# Use DEF (Yes, that DEF) as fertilizer?



## nsknuds (Aug 18, 2021)

Gotta admit, never in a million years would I have ever thought to use DEF as lawn fertilizer, but I just saw a YouTube video from Princess Cut Lawn Care earlier where he shows that it works effectively as fertilizer.

Apparently the only ingredients in DEF are Urea and water, and it comes out to being a 15-0-0 fertilizer.

It's also super cheap, being about 4 bucks a gallon at your local Wal-Mart.

Has anyone on here ever used DEF to fertilize their lawn?

https://www.youtube.com/watch?v=FGCCNB2Pr0Y


----------



## Jeff_MI84 (Sep 28, 2020)

I've never used it, but several members recommend it. I'm pretty sure you want to water it in asap.


----------



## Icarus (Aug 23, 2021)

I used to deliver DEF to places in a tanker and people would constantly ask to get some for their lawns :/


----------



## frekwentflier (Oct 27, 2020)

There are multiple discussions about this. Here's one to checkout: https://thelawnforum.com/viewtopic.php?p=89721#p89721

Summary, it's a great source of Urea, but buying granular Urea is still cheaper.


----------



## robjak (Mar 31, 2020)

DEF = 1.3589 lbs of N per 128 fl oz = ~ $4.06 = $2.98 per lb N. 
Granular = 50 lb bag = 23 lb N = ~$30.50 = $1.32 per lb N.


----------



## nsknuds (Aug 18, 2021)

robjak said:


> DEF = 1.3589 lbs of N per 128 fl oz = ~ $4.06 = $2.98 per lb N.
> Granular = 50 lb bag = 23 lb N = ~$30.50 = $1.32 per lb N.

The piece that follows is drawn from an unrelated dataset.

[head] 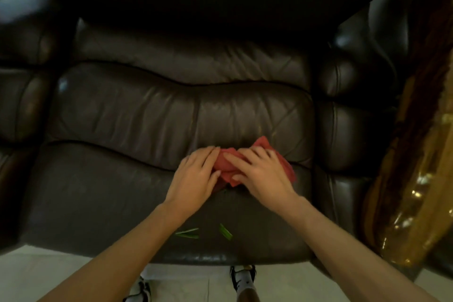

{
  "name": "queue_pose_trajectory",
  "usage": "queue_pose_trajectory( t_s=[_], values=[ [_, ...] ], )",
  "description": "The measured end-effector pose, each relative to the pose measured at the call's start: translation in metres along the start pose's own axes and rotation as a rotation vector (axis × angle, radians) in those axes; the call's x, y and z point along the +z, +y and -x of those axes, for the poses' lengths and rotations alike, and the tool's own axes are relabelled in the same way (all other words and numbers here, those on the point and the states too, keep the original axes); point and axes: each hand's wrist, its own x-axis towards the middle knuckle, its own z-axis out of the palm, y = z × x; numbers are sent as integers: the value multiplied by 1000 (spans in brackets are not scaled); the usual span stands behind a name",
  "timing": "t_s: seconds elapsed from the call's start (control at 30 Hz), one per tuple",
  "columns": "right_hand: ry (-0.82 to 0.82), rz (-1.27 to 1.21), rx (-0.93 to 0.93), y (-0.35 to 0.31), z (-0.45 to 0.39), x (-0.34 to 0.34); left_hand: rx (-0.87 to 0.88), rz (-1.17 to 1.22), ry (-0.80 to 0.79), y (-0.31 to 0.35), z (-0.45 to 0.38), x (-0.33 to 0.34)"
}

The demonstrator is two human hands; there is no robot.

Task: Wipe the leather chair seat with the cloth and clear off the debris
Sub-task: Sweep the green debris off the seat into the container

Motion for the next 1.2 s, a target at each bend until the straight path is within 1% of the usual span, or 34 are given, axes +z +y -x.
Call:
queue_pose_trajectory(
  t_s=[0.1,0.17,0.27,0.37,0.5,0.63,0.77,0.87,0.93,1.03,1.1,1.13,1.17,1.2],
  values=[
    [-95,-42,188,25,7,10,14,-96,-139,9,-16,17],
    [-119,-53,294,24,17,25,19,-163,-217,11,-13,30],
    [-103,-142,425,-1,27,48,10,-185,-233,10,-1,41],
    [-56,-194,476,-25,26,60,17,-191,-226,3,11,44],
    [-37,-203,421,-42,25,63,29,-118,-197,-10,29,29],
    [-53,-213,313,-68,20,63,1,-112,-214,-29,60,21],
    [-45,-215,185,-100,12,62,-47,-113,-161,-47,87,11],
    [-35,-236,95,-113,10,59,-63,-58,-139,-55,104,4],
    [-38,-229,81,-115,9,57,-104,-3,-152,-55,109,-1],
    [-47,-267,122,-108,10,50,-161,91,-139,-51,101,-4],
    [19,-279,151,-98,14,47,-179,144,-127,-48,89,-2],
    [43,-271,146,-93,18,48,-186,166,-124,-45,81,-1],
    [33,-252,121,-89,23,49,-191,192,-118,-41,74,0],
    [-16,-222,68,-85,29,51,-196,222,-110,-38,68,1]
  ],
)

Where are you finding a 50 lb bag of granular Urea for 30 bucks?

I can't seem to find anything like that close to me.


----------



## Bombers (Jul 14, 2020)

This was brought up as far back as 2018 on here. He probably caught wind of it and decided to make one since no other YTers has.

Urea can be found at local feed stores or nurseries. 
If not, HD has 40 lbs for $34 free ship.


----------



## nsknuds (Aug 18, 2021)

Bombers said:


> This was brought up as far back as 2018 on here. He probably caught wind of it and decided to make one since no other YTers has.
> 
> Urea can be found at local feed stores or nurseries.
> If not, HD has 40 lbs for $34 free ship.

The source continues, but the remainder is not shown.